Asian-Language Support in the Solaris Operating Environment

5.3 Text Manipulation

When supporting multibyte languages, it is important to understand the difference between multibyte, wide and Unicode characters, and the impact of these on software development.

In the Solaris operating environment, a multibyte character (or file code) is a sequence of one or more bytes terminated by a null string. Thus, a string may contain characters of different length. On the other hand, a wide character (or process code) is defined as a fixed-size number of bytes. In the Solaris operating environment, a wide character is defined to be four bytes long. The Solaris operating environment supports the Unicode UTF-8 format, a variable-length encoding similar to multibyte encoding

In many cases, there is no need to distinguish double-byte (or three-byte) characters from single-byte characters. It is simpler to convert multibyte strings (file code) to wide-character formats (process code) before manipulating or processing text data.

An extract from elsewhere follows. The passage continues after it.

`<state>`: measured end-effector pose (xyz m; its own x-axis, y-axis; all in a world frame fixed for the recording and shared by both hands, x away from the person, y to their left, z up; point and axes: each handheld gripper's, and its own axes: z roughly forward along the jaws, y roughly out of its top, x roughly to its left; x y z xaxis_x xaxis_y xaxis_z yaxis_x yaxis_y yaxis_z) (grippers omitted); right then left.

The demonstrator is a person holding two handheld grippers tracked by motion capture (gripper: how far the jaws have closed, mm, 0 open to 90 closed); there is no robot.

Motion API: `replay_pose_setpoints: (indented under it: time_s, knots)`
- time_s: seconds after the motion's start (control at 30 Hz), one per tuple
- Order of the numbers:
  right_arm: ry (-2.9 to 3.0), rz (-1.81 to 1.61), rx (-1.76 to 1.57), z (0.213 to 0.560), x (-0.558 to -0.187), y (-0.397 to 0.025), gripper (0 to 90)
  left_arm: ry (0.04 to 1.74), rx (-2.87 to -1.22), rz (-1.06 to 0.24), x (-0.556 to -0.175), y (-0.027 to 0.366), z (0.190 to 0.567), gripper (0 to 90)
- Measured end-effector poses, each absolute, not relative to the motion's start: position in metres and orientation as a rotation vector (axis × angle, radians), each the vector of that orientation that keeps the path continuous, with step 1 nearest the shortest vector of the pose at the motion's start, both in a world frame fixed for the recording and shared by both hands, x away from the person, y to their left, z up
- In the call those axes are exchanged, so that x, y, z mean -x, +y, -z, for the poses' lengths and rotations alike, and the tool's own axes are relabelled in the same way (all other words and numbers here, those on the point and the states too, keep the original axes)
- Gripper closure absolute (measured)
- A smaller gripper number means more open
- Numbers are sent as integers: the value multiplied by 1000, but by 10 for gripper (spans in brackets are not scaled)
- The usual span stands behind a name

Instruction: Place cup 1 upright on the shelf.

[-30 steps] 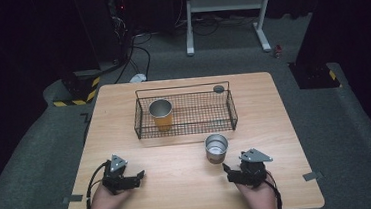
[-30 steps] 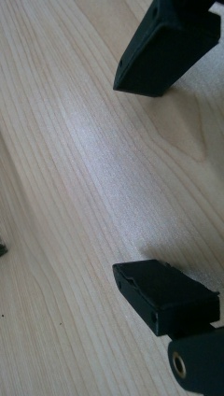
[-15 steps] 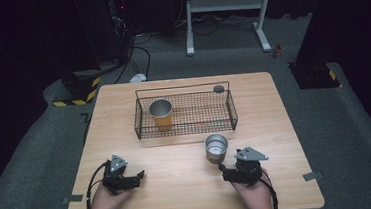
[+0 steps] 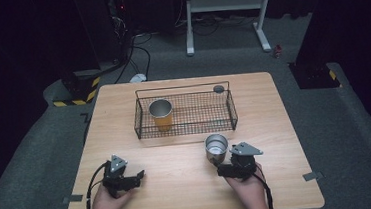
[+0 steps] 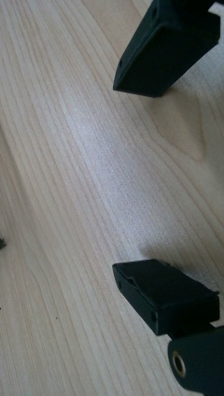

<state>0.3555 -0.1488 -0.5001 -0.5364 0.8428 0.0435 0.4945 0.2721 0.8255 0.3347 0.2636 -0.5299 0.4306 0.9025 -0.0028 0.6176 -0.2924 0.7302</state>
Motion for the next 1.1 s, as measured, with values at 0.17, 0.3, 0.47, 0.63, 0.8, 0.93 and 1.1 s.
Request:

The following APIs convert multibyte characters:

mbstowcs(): Convert multibyte string to wide-character string
mbstowc(): Convert multibyte to wide-character code

The following wstring(3c) APIs process multibyte characters:

wcscmp(): Compare wide-character strings
wcscpy(): Copy wide-character strings
wcslen(): Get length of wide-character string
wcschr(): Find character in wide-character string

Note -

File code is in multibyte format. Process code is in wide-character format. Do not assume particular character encodings of the process code.